Step 4: Plan your first visit like a professional
The newborn visit has rules of its own — when to come, what to bring, what to do with your hands (dishes, mostly). The short version: come vaccinated and healthy, bring food, do a chore without being asked, hold the baby after you’ve held up the household. The long version is my rules for visiting a newborn, which doubles as a field guide to becoming the in-law they brag about.
Step 5: Give the gifts that make you legendary
Skip the mountain of newborn outfits. The gifts that actually help exhausted new parents are sleep, food, and time — I’ve ranked them in my gifts for new parents guide, where my number-one pick is literally the gift of sleep: a subscription to Betteroo, the app that builds the baby’s daily nap-and-bedtime plan so the parents don’t have to guess. A grandma who gives sleep in month one is remembered at month twelve.
Step 6: Decide what kind of grandma you’re going to be
Some of us are weekly-dinner grandmas; some are twice-a-year-airplane grandmas; some are FaceTime-every-Sunday grandmas. All of them work if you’re consistent. Distance grandmas: video calls where you read a picture book to the camera are shockingly effective, and a photo-print subscription keeps your fridge current. Nearby grandmas: offer specific help (“I’ll take Tuesday evenings”) rather than the vague “anything you need!” — specific offers get accepted; vague ones politely evaporate.
Step 7: Keep your own life — it makes you better at this
The grandmas who struggle most are the ones who make the grandchild their entire personality by Thursday of week one. Keep the book club, the garden, the part-time job, the trips. Partly for your sanity, partly for strategy: a grandma with a full life doesn’t hover, doesn’t keep score of visits, and doesn’t take a canceled Sunday personally. And your interests become the attractions later — nobody visits Grandma’s house for the lectures; they visit for the baking, the button jar, the tomatoes.

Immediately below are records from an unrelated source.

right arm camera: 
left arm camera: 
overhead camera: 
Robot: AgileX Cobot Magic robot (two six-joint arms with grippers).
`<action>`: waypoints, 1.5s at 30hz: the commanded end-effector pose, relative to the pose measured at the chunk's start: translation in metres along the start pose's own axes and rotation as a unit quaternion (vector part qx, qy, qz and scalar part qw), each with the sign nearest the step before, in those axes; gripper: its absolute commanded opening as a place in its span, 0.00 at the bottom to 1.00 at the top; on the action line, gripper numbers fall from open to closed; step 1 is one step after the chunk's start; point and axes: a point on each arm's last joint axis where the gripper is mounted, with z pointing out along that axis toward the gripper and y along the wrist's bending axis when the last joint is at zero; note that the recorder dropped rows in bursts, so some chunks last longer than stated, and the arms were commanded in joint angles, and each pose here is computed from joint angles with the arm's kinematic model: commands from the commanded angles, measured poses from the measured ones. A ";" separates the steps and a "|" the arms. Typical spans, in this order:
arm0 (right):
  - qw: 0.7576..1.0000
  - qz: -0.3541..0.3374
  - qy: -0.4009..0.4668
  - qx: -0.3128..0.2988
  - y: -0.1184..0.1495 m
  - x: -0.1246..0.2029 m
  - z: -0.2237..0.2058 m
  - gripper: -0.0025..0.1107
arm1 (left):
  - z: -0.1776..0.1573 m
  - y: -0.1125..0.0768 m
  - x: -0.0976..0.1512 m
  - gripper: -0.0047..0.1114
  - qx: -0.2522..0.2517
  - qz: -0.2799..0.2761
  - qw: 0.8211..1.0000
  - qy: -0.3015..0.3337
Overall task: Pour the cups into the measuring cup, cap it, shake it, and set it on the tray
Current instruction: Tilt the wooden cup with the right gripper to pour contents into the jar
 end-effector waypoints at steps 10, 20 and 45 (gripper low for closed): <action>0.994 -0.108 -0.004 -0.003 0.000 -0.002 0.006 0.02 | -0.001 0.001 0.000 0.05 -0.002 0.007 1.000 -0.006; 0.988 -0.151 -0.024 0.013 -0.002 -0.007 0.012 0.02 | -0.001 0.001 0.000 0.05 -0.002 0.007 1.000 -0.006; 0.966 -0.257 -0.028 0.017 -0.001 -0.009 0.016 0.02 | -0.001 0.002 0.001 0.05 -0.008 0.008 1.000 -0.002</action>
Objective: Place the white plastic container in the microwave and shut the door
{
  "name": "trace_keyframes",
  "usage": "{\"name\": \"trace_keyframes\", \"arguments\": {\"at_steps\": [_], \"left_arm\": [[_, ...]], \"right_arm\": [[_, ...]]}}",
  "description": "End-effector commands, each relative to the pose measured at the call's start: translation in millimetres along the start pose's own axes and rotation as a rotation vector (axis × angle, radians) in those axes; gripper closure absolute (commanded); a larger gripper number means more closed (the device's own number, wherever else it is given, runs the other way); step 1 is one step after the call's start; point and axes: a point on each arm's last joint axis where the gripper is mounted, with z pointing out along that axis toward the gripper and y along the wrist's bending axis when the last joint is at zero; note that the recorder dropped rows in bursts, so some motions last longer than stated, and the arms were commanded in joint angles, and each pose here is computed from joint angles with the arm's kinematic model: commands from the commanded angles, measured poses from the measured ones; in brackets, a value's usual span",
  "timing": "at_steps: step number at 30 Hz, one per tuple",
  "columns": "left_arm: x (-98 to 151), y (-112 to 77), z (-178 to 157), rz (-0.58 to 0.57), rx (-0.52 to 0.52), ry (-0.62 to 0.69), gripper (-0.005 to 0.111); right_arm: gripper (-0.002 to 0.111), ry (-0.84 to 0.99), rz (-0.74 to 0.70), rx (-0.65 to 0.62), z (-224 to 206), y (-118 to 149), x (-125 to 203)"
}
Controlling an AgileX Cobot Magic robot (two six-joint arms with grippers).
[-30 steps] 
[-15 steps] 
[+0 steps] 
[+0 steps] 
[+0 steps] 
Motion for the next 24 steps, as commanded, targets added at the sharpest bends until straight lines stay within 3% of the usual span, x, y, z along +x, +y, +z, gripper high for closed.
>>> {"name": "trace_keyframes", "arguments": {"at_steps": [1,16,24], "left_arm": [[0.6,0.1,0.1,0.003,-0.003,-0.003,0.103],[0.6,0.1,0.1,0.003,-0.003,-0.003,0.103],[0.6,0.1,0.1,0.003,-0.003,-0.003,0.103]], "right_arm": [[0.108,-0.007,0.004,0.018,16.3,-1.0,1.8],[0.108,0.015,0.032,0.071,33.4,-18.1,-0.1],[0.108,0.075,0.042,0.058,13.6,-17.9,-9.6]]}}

What you’ll actually need to buy
Surprisingly little at first. A safe place for the baby to nap at your house (a portable crib, set up to current safe-sleep standards), a car seat if you’ll drive the baby ever, a few bibs and burp cloths, and eventually the guest-room upgrades that keep the whole family coming back to sleep over. Buy the rest as the child grows and the parents tell you what’s welcome. Ask before buying anything large or loud. Especially loud.
FAQ: first time grandma
What should a first time grandma do first?
Three things: settle a grandma name (loosely), refresh yourself on current safe-sleep and car-seat guidance, and ask the new parents how you can be most useful — then do exactly that, not your improved version of it.
What should a first time grandma never say?
Anything that begins “Well, MY babies…” Also retired: comments on feeding choices, birth plans, the baby’s size, and “you’ll spoil that baby holding it so much.” When in doubt, say the baby is beautiful and ask what needs doing.
How often should a new grandma visit?
As often as the parents genuinely welcome — which you learn by asking, not assuming. Early weeks: shorter, useful visits beat long social ones. Bring food, do a chore, leave before they wish you had.
What does a first time grandma need to buy?
A portable crib that meets current safety standards, a car seat if you’ll ever drive the baby, burp cloths, and patience. Check with the parents before big purchases — duplicate strollers help no one.